CONCLUSION

The plan of this book has now been satisfied. The reader may be very far from satisfied, but not, it is to be hoped, on the ground that many subjects have been omitted which might quite well have been included under the title of Woman and Womanhood. It was better to confine our search to principles.

For it seems evident that civilization is at the parting of the ways in these fundamental matters. The invention of aeroplanes and submarine and wireless telegraphy and the like is of no more moment than the fly on the chariot wheel, compared with the vital reconstructions which are now proceeding or imminent. The business of the thoughtful at this juncture is to determine principles, for principles there are in these matters, if they can be discovered, as certain, as all-important as those on which any other kind of science proceeds. Just as the physicist must hold hard by his principles of motion and thermodynamics and radiation and the like, so the sociologist must hold hard by the organic principles which determine the life and continuance of living things.

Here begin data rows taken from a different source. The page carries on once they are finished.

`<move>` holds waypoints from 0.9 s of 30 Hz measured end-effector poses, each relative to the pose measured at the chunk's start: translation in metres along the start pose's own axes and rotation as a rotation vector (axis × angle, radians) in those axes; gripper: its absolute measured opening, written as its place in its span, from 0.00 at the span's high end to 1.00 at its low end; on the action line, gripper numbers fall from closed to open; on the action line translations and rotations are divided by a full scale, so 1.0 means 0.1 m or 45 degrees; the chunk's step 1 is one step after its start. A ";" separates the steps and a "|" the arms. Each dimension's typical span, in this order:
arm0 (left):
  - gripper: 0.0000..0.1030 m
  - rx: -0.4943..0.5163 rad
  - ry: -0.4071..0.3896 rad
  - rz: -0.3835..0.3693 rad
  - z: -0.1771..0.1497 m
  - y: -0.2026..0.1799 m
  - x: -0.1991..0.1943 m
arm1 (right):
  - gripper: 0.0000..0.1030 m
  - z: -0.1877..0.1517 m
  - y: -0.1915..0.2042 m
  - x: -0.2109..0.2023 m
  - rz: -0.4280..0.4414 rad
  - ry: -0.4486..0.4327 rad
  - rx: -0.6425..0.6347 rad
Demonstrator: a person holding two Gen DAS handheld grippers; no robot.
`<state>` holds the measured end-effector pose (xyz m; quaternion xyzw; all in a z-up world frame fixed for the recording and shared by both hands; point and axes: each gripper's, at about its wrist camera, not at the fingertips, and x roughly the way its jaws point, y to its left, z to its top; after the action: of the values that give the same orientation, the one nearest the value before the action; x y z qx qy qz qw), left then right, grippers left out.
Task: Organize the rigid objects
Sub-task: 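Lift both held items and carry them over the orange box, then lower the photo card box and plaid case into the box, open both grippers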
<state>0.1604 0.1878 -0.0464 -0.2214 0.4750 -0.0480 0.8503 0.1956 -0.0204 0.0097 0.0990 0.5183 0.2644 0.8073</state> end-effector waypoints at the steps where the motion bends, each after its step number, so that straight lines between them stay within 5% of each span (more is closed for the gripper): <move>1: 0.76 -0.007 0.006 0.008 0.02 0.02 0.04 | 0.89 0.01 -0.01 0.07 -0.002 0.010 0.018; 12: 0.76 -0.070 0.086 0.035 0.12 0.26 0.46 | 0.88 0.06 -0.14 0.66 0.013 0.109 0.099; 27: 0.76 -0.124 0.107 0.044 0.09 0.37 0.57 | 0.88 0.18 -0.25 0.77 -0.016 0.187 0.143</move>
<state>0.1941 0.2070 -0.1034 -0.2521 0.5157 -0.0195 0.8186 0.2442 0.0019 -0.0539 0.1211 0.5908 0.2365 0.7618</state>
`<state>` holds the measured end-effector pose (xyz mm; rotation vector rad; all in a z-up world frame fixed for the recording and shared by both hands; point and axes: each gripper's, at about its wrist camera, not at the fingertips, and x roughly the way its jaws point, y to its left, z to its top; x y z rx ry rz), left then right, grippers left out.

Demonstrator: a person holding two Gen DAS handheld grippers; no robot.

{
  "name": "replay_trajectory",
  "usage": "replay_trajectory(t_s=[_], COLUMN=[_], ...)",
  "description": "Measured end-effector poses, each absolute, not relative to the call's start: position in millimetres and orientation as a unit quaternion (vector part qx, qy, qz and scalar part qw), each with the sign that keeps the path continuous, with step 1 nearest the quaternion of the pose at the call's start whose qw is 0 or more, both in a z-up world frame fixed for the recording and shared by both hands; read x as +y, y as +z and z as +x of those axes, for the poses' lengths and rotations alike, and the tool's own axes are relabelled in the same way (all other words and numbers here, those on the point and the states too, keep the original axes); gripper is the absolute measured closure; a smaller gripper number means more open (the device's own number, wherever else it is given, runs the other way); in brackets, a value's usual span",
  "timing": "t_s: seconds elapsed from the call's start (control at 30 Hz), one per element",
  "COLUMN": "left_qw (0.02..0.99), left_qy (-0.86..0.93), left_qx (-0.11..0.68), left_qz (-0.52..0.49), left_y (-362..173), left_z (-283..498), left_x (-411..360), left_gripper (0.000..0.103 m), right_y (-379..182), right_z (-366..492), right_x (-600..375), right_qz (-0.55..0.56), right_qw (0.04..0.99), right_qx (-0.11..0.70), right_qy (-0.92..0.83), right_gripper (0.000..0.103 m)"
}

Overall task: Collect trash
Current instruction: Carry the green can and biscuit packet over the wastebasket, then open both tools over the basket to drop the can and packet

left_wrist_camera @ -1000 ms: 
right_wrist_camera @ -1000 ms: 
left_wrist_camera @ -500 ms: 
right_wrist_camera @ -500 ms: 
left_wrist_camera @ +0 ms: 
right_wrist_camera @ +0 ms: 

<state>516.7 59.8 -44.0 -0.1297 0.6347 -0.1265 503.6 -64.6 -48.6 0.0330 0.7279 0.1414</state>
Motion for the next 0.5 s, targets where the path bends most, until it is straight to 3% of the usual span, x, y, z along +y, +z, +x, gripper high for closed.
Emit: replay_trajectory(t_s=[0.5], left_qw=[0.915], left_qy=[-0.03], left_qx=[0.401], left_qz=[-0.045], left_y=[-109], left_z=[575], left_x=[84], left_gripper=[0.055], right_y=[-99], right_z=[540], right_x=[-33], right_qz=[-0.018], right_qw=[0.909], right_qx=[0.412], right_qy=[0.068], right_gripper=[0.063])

Unless we base our projects for mankind upon the laws of life, they will come to naught, as such projects have come to naught not once but a thousand times in the past.

None will dare dispute these assertions, yet what do we see at the present time? On what grounds is the woman question fought, and by what kind of disputants? It is fought, as everyone knows, on the grounds of what women want, or rather, what a particular section of half-instructed women, in some particular time and place, think they want,—or do not want—under the influence of suggestion, imitation and the other influences which determine public opinion. It is fought on the grounds of precedent: women are not to have votes in England because women have never had votes in England, or they are to have votes in England because they have them in New Zealand. It is fought on party political grounds, none the less potent because they are not honestly acknowledged: the Liberal and the Conservative parties favour or disfavour this or that Suffrage Bill, or whatever it may be, according to what they expect to be its effect upon their voting strength. It is fought upon financial grounds, as when we see the entire force of the alcoholic party arrayed against the claims of women, as in the nature of things it always has been and always will be. It is fought on theological grounds by clerics who quote the first chapter of Genesis; and on anti-theological grounds by half-instructed rationalists who attack marriage because they suppose it was invented by the Church.

And whose voices never fail among the disputants? Loudest of all are those of youth of both sexes, who know nothing and want to know nothing and who have no idea that there is anything to know in attempting to decide such questions as this. It is argued in the House of Gramophones and such places, by common politicians of the type the many-headed choose, who would do better to confine themselves to the soiled questions of tariffs and the like, in which they find a native joy. It is argued by vast numbers of men who hate or fear women, and women who hate or fear men, as if any imaginable wisdom on this question or any other could possibly be born of such emotions.

Yet all the while we are dealing with a problem in biology, with living beings, obeying and determined by the laws of life, and with a species exhibiting those fundamental facts of heredity, variation, bi-parental reproduction, sexual selection, instinct and the like, which are mere meaningless names to nine out of ten of the disputants, and yet which determine them and their disputes and the issues thereof.

If these contentions be correct, there is plainly much need for an attempt, however imperfect, to set forth the first principles of woman and womanhood. Evidently the time for discussion of detailed questions has not yet come, since, to take a single instance, there is not yet to be heard on either side of the controversy a single voice asserting the fundamental eugenic necessity that, at whatever cost, the best women must be selected for motherhood, and the contribution of their superiority to the future stock.

Let us briefly sum up the substance of the foregoing pages.

First, we have stated the eugenic postulate, failing to grant which we and our schemes, our votes and our hopes, will assuredly disappear or decay, as must all living races which are not recruited from their best, Secondly, we have proceeded to analyze the nature of womanhood, its capacities and conditions, assuming that we can scarcely discover whither it should go unless we know what it is. To the party politician, hungry for the prizes that suit his soul or stomach, such an assumption is mere foolish pedantry; and the ardent suffragist will have little more to say to it. That, however, cannot be helped. It is to be hoped that all parties, as parties, will unite in banning the views herein expressed, and then one may take heart of grace and dare to hope that there is something in them.

They may be crystallized in the dictum that woman is Nature's supreme organ of the future. This is not a theory, but a statement of evident truth. It is an essential canon of what one might call the philosophy of biology, and applies to the female sex throughout living nature. Birth is of the female alone. No sub-human male, nor even man himself, can directly achieve the future; the greatest statesman or law-giver or founder of nations can only work, if he knew it, through womanhood. The greatest of these, and their name is very far from legion, was evidently Moses, as history shows, and he acted on this principle. On the other hand, those who have sought to achieve the future, as Napoleon did, failed because they defiled and flouted womanhood. The best men died on the battlefield and the worst were left to aid the women in that supreme work of parenthood by which alone, and only through the co-operation of men and women, the future is made.